May be you can leave previous variant of iteration, you can increment the iterator like this:

MBBDefs.erase(DefI++) instead of DefI = MBBDefs.erase(DefI)

jonpa updated this revision to Diff 517978.Apr 28 2023, 10:18 AM
jonpa marked 2 inline comments as done.

Sorry for delay (vaccation). Patch updated -- see inline comments.

llvm/lib/CodeGen/MachineLateInstrsCleanup.cpp
240

Yeah - I went for readability at first here as I did not see any change in compile time.

240

I did not find anything to convince me 100% that this use of erase with iterator is legal, so I will have to trust you on this ;-)

I think the readability is ok now as well with this.

vpykhtin added inline comments.Apr 29 2023, 7:39 PM
llvm/lib/CodeGen/MachineLateInstrsCleanup.cpp
240

Now you're incrementing DefI after erase and in general this is incorrect for STL containers (though it's not the case here) because erase invalidates iterators to erased elements.

MBBDefs.erase(DefI++) works because arguments are fully evaluated before function call, so this is equivalent to:

auto DefIBefore = DefI;
++DefI; // Now DefI is valid after erase
MBBDefs.erase(DefIBefore);

jonpa marked an inline comment as done.Apr 30 2023, 4:58 AM

It seems that this would result in this loop:

for (auto DefI = MBBDefs.begin(); DefI != MBBDefs.end();) {
  Register Reg = DefI->first;
  if (MI.modifiesRegister(Reg, TRI)) {
    MBBDefs.erase(DefI++);
    MBBKills.erase(Reg);
    continue;
  } else if (MI.findRegisterUseOperandIdx(Reg, false /*isKill*/, TRI) != -1)
    // Keep track of the last use seen so far.
    MBBKills[Reg] = &MI;
  DefI++;
}

I find that acceptable, but the iteration logic is slightly complicated. That's why I chose to ignore the extra lookup when calling erase(Reg) in the first place:

for (auto DefI : llvm::make_early_inc_range(MBBDefs)) {
  Register Reg = DefI.first;
  if (MI.modifiesRegister(Reg, TRI)) {
    MBBDefs.erase(Reg);
    MBBKills.erase(Reg);
  } else if (MI.findRegisterUseOperandIdx(Reg, false /*isKill*/, TRI) != -1)
    // Keep track of the last use seen so far.
    MBBKills[Reg] = &MI;
}

I compared both these versions just now on a z15 with your test case, but found no difference:

      ---User Time---   --System Time--   --User+System--   ---Wall Time---  --- Name ---
itr:   4.8783 (  0.4%)   0.0011 (  0.0%)   4.8794 (  0.4%)   4.8833 (  0.4%)  Machine Late Instructions Cleanup Pass
reg:   4.8384 (  0.4%)   0.0009 (  0.0%)   4.8393 (  0.4%)   4.8439 (  0.4%)  Machine Late Instructions Cleanup Pass

I guess this could mean that this test case does a lot of reuse of the earlier Candidate, so it doesn't call erase() here that much, maybe.

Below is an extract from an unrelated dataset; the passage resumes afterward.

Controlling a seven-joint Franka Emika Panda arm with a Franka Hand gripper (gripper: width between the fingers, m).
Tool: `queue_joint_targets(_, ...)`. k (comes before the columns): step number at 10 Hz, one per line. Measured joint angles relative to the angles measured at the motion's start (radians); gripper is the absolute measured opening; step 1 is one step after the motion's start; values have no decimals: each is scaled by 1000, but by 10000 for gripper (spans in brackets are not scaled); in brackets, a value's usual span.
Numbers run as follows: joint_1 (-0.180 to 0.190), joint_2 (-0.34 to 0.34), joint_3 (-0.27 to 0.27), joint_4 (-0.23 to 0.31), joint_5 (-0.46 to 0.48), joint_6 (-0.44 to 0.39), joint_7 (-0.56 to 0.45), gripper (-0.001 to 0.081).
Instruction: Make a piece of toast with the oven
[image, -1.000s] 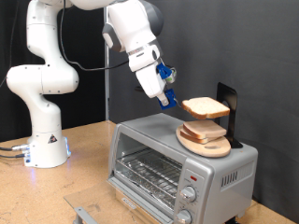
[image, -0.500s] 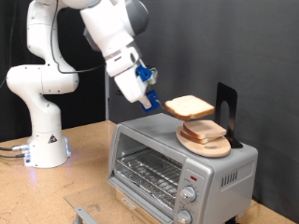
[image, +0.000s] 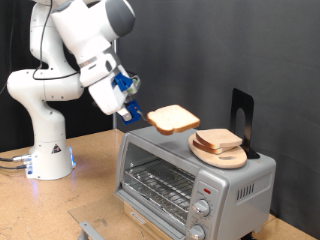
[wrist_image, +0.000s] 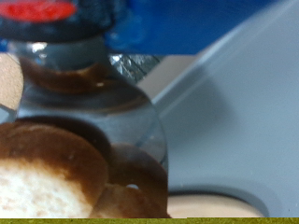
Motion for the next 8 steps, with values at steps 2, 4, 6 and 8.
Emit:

On SPEC/SystemZ they both average 0.52% compile time across all files, so there is no difference there either.

The situation may be different on other systems, I suppose. I was using GCC version used to build clang: 12.2.1. Do you see any compile time difference at all on your platform?

I would personally vote for the readability (ignore the erase(Reg) potential overhead), but I will let you the reviewer(s) decide :)

llvm/lib/CodeGen/MachineLateInstrsCleanup.cpp
240

Sorry,I thought you were implying that increment after erase() was fine with this SmallDenseMap...

jonpa marked an inline comment as done.Apr 30 2023, 4:58 AM
vpykhtin accepted this revision.May 3 2023, 12:50 AM

Ok, since this isn't critical I don't have strong preference to erase by the iterator, I'm fine with shorter and nicer version with make_early_inc_range :) Thank you :)

This revision is now accepted and ready to land.May 3 2023, 12:50 AM
This revision was landed with ongoing or failed builds.May 8 2023, 12:05 AM
This revision was automatically updated to reflect the committed changes.
jonpa added a comment.May 8 2023, 8:16 AM

Ok, since this isn't critical I don't have strong preference to erase by the iterator, I'm fine with shorter and nicer version with make_early_inc_range :) Thank you :)

Thanks for review!

I pushed it, but ran into a buildbot failure, which I fixed with 10f0158.